Building on Klein’s work Jacobson (1971) used an Object-Relations perspective to hypothesise that fusion of the individual’s self and object-representations early in childhood result in the self-condemnation and reproach typical of depression. Anger and hostility are directed at the lost object and its internal representation, but through the process of fusion the internal representation of the object and self become indistinguishable. Consequently the anger and hostility initially directed towards the lost object are experienced as self-condemnation and self-hate. Kohut (1977) notes the importance of idealisation in early childhood. With normal caring parenting a child’s behaviour is idealised; in effect the parents act as a mirror in which the child can see him or herself as good and loved (or bad etc), these idealisations are internalised – resulting in good self-objects. The person who experiences good self-objects is seen as psychologically healthy.
Attempting to sum up the various contributors Pedder comments that the predisposition to depression arises in childhood from early disappointments in the child’s relationships with its parents. Good enough infant care promotes the establishment of good internal objects and lays the foundations for self-esteem. Also, manageable amounts of disappointment or disillusionment are prophylactic in immunising the child against much larger disappointment, anxiety and frustration that occurs later in life.
Blatt (1998) comments that Freud attempted to devise a unified theory of depression instead of recognising that two mechanisms operate separately; namely, depression caused by object loss at an early stage of development and depression caused by harsh super-ego development. From a current analytic perspective Blatt, drawing on varying current psychoanalytic accounts, differentiates between an early object loss depression focused primarily on interpersonal issues such as dependency, helplessness and feelings of loss and abandonment - which he terms “anaclitic” or dependent depression; and depression derived from a harsh punitive super-ego focused primarily on self-criticism and criticism of others and concerns about self-worth, feelings of failure and guilt which he terms “introjective” or self critical depression. Similarly Bowlby (1988) discussed different mechanisms of depression in: firstly, anxiously attached individuals who seek interpersonal contact and are excessively dependent on others; and secondly, compulsively self-reliant individuals who avoid intimacy and contact with others. Cognitive theorists have proposed a similar type of depressive classification: i.e. socially dependent or sociotropic personality types who fear the loss of a close partner, and autonomous personality types who fear loss of status and a fall in social hierarchy.
The role of shame and guilt in symptom formation
We noted earlier that disgust could be considered one of the basic five emotions. Power and Dalgleish (1997) argue that when disgust comes to be applied to the self then the foundation for many emotional related disorders, including depression, are laid. Bibring’s (1953) classic ego-psychoanalytic reanalysis of depression argues that depression may be derived from the primary emotions of sadness and disgust as opposed to Freud’s construction of sadness and anger. Similar to Freud, self-condemnation and guilt are directed towards the self but they are seen as deriving from the emotion of disgust as opposed to anger. Low self-esteem and feelings of humiliation may also be seen as deriving from disgust directed towards the self, such that aspects of the self are seen as bad and need to be eliminated or rejected from the self.

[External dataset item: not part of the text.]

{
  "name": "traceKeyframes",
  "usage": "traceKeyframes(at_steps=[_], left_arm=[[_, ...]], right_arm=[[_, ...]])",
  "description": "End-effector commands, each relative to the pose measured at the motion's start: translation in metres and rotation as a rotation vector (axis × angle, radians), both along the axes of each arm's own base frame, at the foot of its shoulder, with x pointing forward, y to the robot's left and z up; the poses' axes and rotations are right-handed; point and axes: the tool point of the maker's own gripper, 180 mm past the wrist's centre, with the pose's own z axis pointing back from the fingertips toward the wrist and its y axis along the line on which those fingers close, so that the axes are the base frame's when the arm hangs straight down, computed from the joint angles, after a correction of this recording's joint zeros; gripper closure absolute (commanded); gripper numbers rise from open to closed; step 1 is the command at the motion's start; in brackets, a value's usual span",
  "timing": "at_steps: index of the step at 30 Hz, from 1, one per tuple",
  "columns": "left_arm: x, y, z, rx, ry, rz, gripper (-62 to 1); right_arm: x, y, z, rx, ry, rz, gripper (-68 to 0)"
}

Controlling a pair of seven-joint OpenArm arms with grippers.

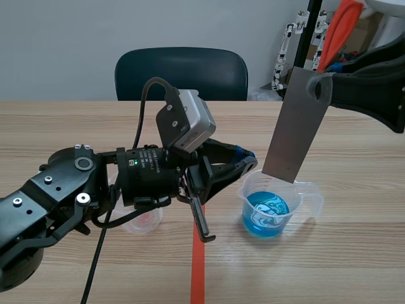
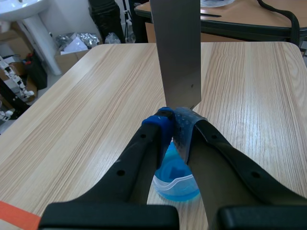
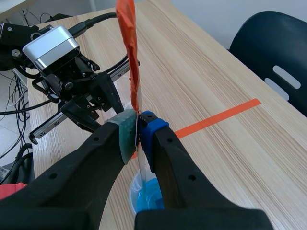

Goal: Do the redox reaction experiment. raise the plate out of the solution

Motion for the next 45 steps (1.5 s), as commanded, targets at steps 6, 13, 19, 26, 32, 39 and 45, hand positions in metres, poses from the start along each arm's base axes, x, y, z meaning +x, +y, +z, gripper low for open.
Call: traceKeyframes(at_steps=[6, 13, 19, 26, 32, 39, 45], left_arm=[[0.006, 0.0, 0.017, -0.052, -0.021, 0.009, -3.2], [0.0, 0.001, 0.01, -0.05, 0.003, 0.014, -3.2], [-0.006, 0.001, 0.004, -0.051, 0.026, 0.013, -3.2], [-0.011, 0.001, -0.001, -0.044, 0.04, 0.012, -3.2], [-0.011, 0.001, -0.003, -0.043, 0.044, 0.013, -3.2], [-0.011, 0.002, -0.003, -0.044, 0.047, 0.017, -3.1], [-0.001, 0.012, -0.001, -0.045, 0.037, 0.056, -3.1]], right_arm=[[0.005, -0.001, 0.016, 0.022, -0.044, -0.003, -0.6], [0.005, -0.001, 0.016, 0.022, -0.044, -0.003, -0.6], [0.005, -0.001, 0.015, 0.019, -0.042, -0.003, -0.6], [0.005, -0.001, 0.015, 0.019, -0.042, -0.002, -0.6], [0.005, -0.001, 0.015, 0.019, -0.042, -0.002, -0.6], [0.005, -0.001, 0.015, 0.019, -0.042, -0.002, -0.6], [0.005, -0.001, 0.015, 0.019, -0.042, -0.002, -0.6]])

Over the last few years there has been an enormous growth of interest in shame. Gilbert (2000) regards shame as one of the most powerful and potentially problematic issues in psychotherapy because it involves concealing experiences or being unable to process shameful information. Shame and guilt belong to the group of self-conscious emotions (e.g. Lewis, 1993) in that each requires an internal evaluation of the self against a set of culturally defined rules and standards in which the self is adjudged to have failed. Guilt relates to some standard to which we fall short and often concerns a particular action; for shame it is the ‘self’ that is at fault, one believes oneself to be totally useless ‘bad’ lacking in value etc. Shame is about the total person. Shame is manifest physically by a dropping of the head and a contraction and withdrawal of the body. Object Relations theory highlights the primacy of relationship and sees shame as an experience of being alienated or cut off from others, threat or damage to social bonds is an important context of shame. With shame comes a loss of self–esteem and feelings of powerlessness and humiliation which, as we have seen, are a major component of sociological descriptions of depression. Guilt is more associated with an attempt to put right what was made wrong, i.e. an act of reparation.

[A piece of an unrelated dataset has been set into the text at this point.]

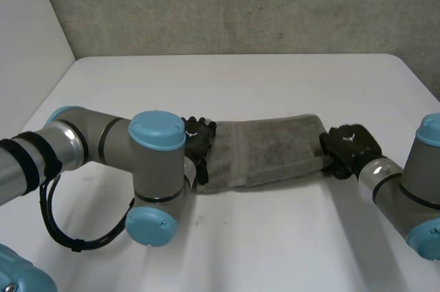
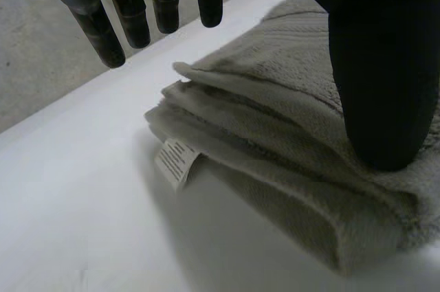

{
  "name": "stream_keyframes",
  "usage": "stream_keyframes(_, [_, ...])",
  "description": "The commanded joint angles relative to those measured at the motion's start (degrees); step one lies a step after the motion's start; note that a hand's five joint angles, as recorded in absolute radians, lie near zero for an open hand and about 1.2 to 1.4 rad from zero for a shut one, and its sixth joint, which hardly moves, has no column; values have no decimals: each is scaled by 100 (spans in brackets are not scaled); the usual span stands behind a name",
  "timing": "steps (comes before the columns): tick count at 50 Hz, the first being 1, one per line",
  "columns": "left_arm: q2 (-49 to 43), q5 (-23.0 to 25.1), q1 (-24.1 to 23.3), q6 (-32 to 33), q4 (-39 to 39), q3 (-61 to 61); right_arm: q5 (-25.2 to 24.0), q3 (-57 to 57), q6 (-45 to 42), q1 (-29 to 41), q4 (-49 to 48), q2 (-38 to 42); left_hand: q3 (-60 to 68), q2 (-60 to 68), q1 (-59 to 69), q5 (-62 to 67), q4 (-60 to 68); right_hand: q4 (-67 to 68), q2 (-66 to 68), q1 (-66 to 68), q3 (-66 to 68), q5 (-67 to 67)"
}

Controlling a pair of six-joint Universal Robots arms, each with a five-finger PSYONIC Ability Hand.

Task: Fold the towel.

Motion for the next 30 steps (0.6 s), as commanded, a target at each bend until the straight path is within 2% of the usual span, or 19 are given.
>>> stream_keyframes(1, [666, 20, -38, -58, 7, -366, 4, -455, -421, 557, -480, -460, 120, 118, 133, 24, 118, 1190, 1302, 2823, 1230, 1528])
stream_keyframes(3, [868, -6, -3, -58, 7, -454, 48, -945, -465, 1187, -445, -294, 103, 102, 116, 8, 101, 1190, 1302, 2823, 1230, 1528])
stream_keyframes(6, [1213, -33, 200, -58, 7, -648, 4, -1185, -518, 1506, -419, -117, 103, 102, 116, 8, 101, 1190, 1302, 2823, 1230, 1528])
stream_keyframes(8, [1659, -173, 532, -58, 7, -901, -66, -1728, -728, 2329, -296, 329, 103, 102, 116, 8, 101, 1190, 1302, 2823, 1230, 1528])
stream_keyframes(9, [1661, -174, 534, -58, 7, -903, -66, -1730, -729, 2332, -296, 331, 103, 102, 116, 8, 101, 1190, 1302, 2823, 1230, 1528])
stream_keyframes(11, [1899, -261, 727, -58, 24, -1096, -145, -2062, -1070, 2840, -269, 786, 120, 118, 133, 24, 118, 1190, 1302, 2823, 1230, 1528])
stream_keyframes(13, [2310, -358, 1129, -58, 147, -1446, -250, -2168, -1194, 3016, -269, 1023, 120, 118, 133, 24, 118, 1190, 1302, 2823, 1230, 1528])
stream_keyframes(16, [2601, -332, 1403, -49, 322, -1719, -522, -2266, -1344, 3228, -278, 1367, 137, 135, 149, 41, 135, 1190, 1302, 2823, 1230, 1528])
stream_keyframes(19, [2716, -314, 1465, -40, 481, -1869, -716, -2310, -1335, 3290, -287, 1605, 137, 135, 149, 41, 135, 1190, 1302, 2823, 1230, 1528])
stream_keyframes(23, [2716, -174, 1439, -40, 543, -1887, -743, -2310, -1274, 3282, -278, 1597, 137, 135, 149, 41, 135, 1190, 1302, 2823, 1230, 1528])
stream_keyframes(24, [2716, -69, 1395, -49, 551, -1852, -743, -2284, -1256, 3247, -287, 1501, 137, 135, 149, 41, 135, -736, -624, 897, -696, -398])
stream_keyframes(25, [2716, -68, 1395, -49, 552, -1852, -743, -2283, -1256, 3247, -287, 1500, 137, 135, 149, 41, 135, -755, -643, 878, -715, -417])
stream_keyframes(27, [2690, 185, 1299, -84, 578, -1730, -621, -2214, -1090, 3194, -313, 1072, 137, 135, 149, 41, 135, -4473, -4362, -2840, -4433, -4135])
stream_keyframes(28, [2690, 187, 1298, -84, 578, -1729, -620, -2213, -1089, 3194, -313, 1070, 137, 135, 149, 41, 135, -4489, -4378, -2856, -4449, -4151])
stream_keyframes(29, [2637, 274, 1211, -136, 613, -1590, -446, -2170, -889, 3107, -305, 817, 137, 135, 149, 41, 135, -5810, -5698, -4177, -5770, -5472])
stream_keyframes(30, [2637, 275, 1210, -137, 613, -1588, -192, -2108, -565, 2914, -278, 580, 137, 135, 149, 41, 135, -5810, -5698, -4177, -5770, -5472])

The recent focus on shame in psychopathology breaks with the traditional psychoanalytic focus on guilt. Freud came to see guilt as a failure of standard judged by a harsh superego and ICD-10 argues for guilt as a key component of depression. However recent theoreticians (see Gilbert, 1992) argue that shame is a key component of depression in the sense that shame arises from a combination of disgust, anxiety (fear) and anger directed towards the self. With shame it is the self rather than an act carried out by the self (as in guilt) that becomes an object of that disgust and anger; so shame has an internal directed nature, whilst guilt an external focus towards the behaviour directed to another.

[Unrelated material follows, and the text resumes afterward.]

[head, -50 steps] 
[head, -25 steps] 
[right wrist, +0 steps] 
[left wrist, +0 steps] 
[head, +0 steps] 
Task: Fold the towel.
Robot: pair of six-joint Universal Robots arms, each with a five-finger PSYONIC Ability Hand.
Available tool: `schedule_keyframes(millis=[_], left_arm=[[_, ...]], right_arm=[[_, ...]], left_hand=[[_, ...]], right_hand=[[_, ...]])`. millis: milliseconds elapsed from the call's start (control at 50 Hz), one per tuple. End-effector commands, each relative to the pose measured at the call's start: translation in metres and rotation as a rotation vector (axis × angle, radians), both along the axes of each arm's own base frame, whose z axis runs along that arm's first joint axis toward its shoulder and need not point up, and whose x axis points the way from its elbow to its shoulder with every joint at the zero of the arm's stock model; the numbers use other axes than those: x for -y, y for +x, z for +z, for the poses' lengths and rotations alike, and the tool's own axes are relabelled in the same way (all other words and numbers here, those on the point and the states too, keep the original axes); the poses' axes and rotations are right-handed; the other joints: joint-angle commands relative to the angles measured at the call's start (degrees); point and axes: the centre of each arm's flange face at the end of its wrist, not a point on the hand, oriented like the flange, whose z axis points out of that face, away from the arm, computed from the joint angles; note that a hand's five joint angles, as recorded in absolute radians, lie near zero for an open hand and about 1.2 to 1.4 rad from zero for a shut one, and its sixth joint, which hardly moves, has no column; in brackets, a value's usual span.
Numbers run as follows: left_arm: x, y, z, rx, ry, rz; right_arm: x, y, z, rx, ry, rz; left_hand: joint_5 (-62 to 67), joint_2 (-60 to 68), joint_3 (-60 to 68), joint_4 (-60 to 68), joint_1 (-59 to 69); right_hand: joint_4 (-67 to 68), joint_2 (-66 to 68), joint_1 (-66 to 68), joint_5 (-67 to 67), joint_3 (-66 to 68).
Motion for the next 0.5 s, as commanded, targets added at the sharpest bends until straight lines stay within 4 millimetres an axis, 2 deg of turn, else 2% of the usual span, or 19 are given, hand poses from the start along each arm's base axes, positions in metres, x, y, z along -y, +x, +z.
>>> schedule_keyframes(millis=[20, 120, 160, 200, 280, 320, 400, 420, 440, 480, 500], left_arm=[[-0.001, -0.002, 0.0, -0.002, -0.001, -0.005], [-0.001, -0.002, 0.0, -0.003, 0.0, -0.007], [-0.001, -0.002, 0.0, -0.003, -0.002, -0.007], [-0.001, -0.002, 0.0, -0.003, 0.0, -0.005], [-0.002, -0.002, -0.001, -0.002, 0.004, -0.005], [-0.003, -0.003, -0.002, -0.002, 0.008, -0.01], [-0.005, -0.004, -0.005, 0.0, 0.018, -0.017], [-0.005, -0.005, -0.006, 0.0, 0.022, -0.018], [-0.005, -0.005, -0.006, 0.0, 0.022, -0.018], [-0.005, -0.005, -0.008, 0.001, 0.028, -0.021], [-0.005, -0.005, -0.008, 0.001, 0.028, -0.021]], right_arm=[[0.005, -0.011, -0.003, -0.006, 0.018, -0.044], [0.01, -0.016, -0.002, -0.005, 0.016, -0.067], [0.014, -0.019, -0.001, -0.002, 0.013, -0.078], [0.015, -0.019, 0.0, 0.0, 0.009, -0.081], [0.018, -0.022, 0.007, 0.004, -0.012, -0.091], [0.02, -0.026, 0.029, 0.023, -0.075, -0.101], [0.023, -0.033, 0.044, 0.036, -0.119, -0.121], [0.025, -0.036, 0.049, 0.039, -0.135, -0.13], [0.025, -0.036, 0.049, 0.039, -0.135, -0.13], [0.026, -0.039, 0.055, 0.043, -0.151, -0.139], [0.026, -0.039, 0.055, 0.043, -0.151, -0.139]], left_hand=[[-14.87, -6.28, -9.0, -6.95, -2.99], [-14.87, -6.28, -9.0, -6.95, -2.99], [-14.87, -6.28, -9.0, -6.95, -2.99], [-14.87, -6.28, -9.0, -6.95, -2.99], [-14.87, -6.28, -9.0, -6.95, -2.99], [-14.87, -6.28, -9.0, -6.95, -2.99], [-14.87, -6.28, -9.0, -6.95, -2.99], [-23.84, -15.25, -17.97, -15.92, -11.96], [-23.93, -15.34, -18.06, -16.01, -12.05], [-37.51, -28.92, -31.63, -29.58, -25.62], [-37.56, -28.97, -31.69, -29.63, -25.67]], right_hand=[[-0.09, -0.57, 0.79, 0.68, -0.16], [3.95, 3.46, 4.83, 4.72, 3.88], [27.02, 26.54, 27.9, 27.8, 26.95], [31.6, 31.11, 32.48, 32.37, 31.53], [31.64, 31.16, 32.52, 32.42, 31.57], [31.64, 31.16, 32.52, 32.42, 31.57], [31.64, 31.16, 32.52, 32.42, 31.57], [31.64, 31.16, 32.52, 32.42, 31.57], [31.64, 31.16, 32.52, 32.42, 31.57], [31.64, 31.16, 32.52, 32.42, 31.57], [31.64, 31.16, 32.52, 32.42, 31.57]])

Shame is implicated in social dominance hierarchies in which submission and defeat versus dominance and triumph are a consequence of an individual being shamed by a critical other. Shame and guilt are primarily social and cultural emotions that develop from early social interactions and are re-activated in socio-cultural settings; however, early experiences are internalised and later involve the relationship between the self and oneself. Typically shame and guilt are often considered to be ‘harmful’ emotions but we should remember that both aid the development of the self. The experience of shame provides a navigation to the child for acceptable and unacceptable behaviour and provides important feedback about how behaviour and the self are viewed by significant others, this in turn aids the development of the self further. Shame therefore has a crucial role in socialisation because the child wants to follow cultural standards and cares about the opinions of others, to quote from a standard work on Transactional Analysis: - ‘The capacity to feel shame is built into human beings, and it has a civilising effect in adapting a child to his family and culture’ (English, 1975), in order to remain connected one needs to understand and follow the cultural rules of society.
On a cautionary note it may be wise to remember Maslow’s (1975) remark ‘If the only tool you have is a hammer, you tend to see every problem as a nail’. Resnick (1977) disagrees with any phenomena or concept that begins to approach a universal explanatory scheme; although it is wise to note the importance of the role of shame and guilt in the causation and maintenance of depression we should not forget the impact of other factors and emotional states as noted earlier.
Psychosocial and cultural approaches to the emotions
Averill (1980) asks for a psychosocial perspective of the emotions; he claims that a social level of analysis is necessary for a complete understanding. Complex ‘social’ emotions are viewed as social constructions that provide transitory social roles; a role is viewed as a socially prescribed set of responses for a given situation. These roles, which are similar to the reciprocal roles of CAT, are viewed as culturally arranged responses designed to resolve conflicts in the social system. Different emotional roles fit into the overall arrangement of social interaction. Averill conceptualises emotions as responses governed by cognitive structures that guide the appraisal of environmental information and the person’s response. Averill is primarily interested in the cultural rules that govern emotional expression. Emotional behaviour and experience are determined by the meaning and requirements of the emotional role as that person interprets. Once people understand the meaning of their emotional roles they monitor their own behaviour and experience in light of this understanding. Averill draws close to the contributions of Vygotsky (1978). Vygotsky felt that individuals’ personalities are not self generated but are shaped and maintained through their social interactions with others. In this view complex social emotions can be seen as a facet of cultural interaction – there is a rejection of the monadic view of selfhood, self and emotion are cultural constructs in league with inherited characteristics.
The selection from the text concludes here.